As it learns new ideas, an organisation has to forget old ones.
To fail to forget not only keeps the bad old ideas alive, it can also prevent the new ones from being embedded. This is not a new idea: Prahalad (see Bettis and Prahalad, 1995) identified that forgetting is sometimes necessary to change the dominant logic in a business, and that failure to forget means an inability to change.
That idea has been further developed by Nelson Phillips, Professor of Strategy and Organisational Behaviour at Imperial College, London (see de Holan, Phillips and Lawrence, 2004). Professor Phillips says that organisational memory: consists of sets of knowledge retention devices that collect, store and provide access to the organisation’s experience, independent of the people in the organisation. These knowledge retention devices are assets, routines, practices, structures, and culture.
The knowledge does not reside in people’s heads unless there is some explicit act of transmission [to them]. So not only do we have to change the meme sets sitting in people’s heads, we have to change the memes stored in the various knowledge retention devices in the organisation as well - if we do change them, these retention devices act as part of our immune system, but, if we do not change them, they are reservoirs of re-infection for the bad old way of doing things. This is a form of conscious, directed evolution of the memeplex governing the organisation, pruning out the operational dead wood and encouraging promising new shoots to grow. A taxonomy of amnesia
In an elegant little taxonomy of amnesia, Professor Phillips and his collaborators (see de Holan, Phillips and Lawrence 2004) have identified that organisations can lose track of existing knowledge or fail to learn new information, and that these failures can be accidental or deliberate.
This leads us to four kinds of forgetting, shown in the following table: s
Intentional Forgetting | Unintentional Forgetting | |
Existing Information | Unlearning | Memory Decay |
New Information | Avoiding Bad Habits | Failure to Capture |
Taking these four kinds of forgetting in turn:
Unlearning: Here, information is forgotten through a deliberate act. In order to deliver a culture or process change in an organisation, you have to persuade the corporation and the people in it to ‘unlearn’ existing ways of doing things. In the words of Professor Phillips, ‘unlearning is the foundation for strategic change’.
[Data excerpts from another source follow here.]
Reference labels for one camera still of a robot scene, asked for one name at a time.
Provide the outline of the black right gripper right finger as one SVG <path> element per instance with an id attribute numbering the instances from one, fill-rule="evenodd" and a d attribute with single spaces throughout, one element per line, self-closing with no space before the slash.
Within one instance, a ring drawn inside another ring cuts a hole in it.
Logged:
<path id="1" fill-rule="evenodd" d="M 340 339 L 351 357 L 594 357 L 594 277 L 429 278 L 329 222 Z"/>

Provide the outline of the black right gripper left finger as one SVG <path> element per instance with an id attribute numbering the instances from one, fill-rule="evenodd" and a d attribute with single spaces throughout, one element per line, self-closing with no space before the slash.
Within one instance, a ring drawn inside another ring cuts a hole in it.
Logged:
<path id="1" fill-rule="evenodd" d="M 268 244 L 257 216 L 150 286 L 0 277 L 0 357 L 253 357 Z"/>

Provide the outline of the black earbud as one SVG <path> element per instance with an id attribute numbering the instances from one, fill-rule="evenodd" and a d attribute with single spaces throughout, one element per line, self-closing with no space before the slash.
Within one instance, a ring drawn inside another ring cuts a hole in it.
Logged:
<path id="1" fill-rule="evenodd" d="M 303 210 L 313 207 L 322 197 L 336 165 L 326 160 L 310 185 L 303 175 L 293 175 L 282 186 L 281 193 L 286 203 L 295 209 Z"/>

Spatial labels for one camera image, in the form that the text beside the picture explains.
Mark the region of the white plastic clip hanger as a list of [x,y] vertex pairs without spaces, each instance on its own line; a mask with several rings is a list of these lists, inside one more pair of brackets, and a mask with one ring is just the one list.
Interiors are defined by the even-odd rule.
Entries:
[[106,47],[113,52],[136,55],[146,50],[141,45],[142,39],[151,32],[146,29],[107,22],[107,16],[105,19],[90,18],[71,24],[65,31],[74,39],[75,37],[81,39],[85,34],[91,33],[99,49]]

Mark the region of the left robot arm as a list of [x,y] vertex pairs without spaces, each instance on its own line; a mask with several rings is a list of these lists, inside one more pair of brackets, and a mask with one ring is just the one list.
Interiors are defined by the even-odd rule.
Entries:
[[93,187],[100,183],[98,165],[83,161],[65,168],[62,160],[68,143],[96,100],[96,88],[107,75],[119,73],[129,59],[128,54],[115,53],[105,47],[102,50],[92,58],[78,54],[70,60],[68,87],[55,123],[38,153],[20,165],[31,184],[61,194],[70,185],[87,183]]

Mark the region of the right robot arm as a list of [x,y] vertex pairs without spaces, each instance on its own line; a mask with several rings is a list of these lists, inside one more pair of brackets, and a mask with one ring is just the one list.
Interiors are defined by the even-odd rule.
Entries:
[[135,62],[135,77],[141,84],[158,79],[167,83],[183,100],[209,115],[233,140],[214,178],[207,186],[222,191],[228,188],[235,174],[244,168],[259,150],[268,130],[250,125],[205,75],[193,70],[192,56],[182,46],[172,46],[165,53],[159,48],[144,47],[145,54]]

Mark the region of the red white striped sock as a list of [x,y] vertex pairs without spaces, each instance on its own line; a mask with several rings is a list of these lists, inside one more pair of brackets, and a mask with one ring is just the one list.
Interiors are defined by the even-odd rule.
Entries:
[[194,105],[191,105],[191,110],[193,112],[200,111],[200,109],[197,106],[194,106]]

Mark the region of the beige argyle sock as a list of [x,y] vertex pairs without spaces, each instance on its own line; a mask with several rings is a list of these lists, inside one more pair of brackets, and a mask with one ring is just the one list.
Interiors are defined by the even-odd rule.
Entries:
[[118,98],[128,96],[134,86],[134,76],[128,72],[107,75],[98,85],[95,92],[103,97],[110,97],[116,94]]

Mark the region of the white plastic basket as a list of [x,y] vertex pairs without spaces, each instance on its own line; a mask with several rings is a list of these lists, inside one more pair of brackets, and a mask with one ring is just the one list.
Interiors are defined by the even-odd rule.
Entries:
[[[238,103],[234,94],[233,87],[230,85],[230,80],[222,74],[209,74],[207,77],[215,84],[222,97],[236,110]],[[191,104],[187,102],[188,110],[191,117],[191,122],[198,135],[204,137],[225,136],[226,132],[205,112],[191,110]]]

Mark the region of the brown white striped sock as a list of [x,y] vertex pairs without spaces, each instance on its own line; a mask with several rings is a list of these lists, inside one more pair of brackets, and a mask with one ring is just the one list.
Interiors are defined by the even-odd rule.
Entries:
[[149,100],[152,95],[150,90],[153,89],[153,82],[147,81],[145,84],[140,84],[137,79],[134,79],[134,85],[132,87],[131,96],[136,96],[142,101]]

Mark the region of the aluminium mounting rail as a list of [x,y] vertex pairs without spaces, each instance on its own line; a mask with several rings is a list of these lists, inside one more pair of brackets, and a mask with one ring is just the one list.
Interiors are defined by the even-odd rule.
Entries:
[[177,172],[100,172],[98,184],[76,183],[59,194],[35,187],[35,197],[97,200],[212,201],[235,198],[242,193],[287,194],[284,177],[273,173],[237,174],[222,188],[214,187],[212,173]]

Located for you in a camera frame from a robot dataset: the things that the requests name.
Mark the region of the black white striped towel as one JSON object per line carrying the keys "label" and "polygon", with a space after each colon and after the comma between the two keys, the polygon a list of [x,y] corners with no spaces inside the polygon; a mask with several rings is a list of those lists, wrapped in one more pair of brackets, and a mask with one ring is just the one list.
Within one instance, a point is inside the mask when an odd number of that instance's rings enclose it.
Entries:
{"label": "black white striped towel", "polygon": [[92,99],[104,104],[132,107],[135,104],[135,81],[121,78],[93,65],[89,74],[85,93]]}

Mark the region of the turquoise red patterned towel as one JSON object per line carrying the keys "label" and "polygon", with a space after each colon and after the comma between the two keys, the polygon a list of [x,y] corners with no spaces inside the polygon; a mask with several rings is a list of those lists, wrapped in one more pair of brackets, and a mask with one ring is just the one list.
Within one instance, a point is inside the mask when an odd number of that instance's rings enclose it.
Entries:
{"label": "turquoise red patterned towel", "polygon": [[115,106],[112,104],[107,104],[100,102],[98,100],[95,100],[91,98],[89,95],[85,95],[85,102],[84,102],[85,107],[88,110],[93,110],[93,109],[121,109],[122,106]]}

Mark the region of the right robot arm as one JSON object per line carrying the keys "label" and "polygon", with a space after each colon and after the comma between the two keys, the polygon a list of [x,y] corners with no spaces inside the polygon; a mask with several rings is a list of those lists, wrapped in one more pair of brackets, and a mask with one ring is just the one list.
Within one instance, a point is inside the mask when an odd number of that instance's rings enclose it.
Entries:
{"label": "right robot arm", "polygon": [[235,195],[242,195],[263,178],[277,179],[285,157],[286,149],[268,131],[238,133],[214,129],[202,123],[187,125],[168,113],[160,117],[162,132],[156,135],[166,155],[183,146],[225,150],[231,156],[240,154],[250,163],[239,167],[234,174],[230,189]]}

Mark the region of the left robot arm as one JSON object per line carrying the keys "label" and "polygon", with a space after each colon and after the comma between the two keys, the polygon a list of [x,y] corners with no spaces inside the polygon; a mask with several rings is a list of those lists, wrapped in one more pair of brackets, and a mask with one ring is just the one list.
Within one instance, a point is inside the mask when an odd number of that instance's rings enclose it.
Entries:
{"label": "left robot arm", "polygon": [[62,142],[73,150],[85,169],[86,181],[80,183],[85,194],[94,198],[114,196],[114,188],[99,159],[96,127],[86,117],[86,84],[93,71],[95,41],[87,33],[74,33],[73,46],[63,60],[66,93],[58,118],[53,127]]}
Avoiding Bad Habits: New information should always be assessed, and discarded if it is either valueless or positively harmful. This avoidance of bad habits usually happens when the filtering mechanisms of the person who is exposed to the new information suppress it, making a positive decision that it is something that the organisation need not know (in this respect, the person is acting as an arm of the corporate immune system, which is acting constructively).
Memory Decay: Of course, entropy affects everything, and existing information can also degrade over time unless it is replicated from system to system or from person to person - this usually happens in cases where the immune system is too weak.
Failure to Capture: Finally, it’s easy to see how good ideas can be created or transferred in from outside, but fail to result in a change in organisational memory. In this case, the organisation’s immune system is acting against its own interest, because it prevents the organisation from encapsulating potentially useful information for later use.
A strong immune system is a mixed blessing: it can delay memory decay by ensuring faithful replication of ideas, and it can fight off bad habits. However, it can preserve outdated ideas and prevent necessary change, and it can block the introduction of new thinking.
This nicely illustrates the dilemma that is the corporate immune system: if it is too weak, then good habits will be lost and bad habits will creep in; but if it is too strong, then there will be no innovation and nothing will ever gets better.